Pick out each line of the records in which the word "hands" appears.
========================================
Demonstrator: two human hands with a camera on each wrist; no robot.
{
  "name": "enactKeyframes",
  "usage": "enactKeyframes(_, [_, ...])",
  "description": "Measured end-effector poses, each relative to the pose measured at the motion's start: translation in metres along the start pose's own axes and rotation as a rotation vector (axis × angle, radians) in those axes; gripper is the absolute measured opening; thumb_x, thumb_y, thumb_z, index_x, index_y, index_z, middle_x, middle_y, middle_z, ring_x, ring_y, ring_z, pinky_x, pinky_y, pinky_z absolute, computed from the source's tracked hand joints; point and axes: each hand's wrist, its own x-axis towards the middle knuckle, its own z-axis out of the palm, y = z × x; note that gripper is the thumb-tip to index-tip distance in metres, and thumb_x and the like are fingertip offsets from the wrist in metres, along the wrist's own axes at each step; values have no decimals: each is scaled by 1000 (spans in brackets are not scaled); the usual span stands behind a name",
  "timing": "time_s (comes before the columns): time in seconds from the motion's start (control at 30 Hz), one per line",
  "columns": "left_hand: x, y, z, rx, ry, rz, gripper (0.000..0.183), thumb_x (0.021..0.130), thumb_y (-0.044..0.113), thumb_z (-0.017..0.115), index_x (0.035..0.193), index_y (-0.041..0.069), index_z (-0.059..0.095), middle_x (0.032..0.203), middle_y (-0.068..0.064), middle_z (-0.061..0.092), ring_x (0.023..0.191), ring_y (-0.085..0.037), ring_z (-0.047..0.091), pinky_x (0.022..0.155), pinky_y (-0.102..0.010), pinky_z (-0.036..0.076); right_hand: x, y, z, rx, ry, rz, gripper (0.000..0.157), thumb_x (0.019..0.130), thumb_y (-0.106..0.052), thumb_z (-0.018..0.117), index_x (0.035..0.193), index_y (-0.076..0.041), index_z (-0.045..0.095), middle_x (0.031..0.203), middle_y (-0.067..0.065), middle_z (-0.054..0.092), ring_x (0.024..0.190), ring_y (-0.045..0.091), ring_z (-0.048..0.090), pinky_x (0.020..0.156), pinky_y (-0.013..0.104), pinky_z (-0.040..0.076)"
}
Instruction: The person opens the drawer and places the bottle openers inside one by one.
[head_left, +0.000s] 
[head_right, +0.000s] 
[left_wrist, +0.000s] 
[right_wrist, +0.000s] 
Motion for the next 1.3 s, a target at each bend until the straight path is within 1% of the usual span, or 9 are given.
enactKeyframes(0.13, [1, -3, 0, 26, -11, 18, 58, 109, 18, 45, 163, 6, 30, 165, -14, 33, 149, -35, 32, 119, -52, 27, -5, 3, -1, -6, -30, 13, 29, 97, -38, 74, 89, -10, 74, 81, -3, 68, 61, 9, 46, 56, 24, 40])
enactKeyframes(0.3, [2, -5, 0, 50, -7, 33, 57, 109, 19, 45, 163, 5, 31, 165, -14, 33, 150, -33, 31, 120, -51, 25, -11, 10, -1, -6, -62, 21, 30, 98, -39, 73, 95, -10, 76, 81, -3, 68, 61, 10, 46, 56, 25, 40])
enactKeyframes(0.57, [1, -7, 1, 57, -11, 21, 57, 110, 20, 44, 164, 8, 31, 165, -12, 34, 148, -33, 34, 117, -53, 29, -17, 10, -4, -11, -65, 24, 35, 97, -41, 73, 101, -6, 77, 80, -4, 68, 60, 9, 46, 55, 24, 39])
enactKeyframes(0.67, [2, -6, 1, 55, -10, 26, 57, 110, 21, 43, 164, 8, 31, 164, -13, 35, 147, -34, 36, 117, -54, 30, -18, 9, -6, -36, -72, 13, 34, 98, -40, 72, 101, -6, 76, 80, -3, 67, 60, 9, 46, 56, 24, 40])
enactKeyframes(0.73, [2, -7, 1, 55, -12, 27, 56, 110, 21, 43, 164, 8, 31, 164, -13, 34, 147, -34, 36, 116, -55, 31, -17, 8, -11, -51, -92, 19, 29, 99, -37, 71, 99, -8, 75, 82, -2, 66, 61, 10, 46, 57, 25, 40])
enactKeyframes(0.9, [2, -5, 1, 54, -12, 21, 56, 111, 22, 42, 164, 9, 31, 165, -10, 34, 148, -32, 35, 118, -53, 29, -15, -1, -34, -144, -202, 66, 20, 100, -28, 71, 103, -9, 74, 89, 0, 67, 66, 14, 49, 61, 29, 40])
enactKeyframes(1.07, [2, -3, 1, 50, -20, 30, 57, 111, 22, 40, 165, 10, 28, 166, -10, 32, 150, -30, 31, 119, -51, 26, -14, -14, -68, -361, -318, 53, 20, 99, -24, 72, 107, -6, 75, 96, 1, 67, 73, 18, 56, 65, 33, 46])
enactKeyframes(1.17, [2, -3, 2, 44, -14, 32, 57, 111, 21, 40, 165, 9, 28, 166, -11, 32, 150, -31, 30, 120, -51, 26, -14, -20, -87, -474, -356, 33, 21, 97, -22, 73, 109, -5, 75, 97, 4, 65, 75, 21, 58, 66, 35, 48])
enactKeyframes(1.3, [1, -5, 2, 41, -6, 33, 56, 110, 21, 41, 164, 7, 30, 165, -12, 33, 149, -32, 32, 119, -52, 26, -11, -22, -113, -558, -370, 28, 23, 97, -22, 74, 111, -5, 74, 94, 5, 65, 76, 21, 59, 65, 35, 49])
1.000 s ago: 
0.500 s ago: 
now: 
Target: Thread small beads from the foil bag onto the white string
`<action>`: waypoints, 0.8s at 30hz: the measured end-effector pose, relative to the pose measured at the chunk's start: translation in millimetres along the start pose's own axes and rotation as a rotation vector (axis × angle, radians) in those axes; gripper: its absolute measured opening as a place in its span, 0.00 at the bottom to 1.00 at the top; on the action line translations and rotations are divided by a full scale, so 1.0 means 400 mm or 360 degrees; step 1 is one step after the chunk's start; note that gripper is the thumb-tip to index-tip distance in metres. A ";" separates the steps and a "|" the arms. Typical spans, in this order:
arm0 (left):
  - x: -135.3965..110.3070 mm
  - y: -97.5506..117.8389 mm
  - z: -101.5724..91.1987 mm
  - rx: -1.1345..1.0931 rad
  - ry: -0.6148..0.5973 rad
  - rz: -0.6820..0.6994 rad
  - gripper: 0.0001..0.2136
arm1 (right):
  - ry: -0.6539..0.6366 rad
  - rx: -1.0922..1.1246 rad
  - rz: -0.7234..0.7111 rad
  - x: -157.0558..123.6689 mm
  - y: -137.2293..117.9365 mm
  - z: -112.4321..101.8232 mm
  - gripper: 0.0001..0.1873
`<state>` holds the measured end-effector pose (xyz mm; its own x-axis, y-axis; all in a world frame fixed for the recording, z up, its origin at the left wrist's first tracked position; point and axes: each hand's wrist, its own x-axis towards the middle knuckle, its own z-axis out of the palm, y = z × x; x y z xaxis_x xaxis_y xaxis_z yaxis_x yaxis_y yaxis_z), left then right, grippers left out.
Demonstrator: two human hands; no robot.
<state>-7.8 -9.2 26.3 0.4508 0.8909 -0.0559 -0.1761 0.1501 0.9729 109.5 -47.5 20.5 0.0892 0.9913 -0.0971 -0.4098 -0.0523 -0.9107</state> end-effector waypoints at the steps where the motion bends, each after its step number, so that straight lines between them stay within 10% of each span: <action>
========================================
### Written response:
Demonstrator: two human hands with a camera on each wrist; no robot.
Demonstrator: two human hands; no robot.

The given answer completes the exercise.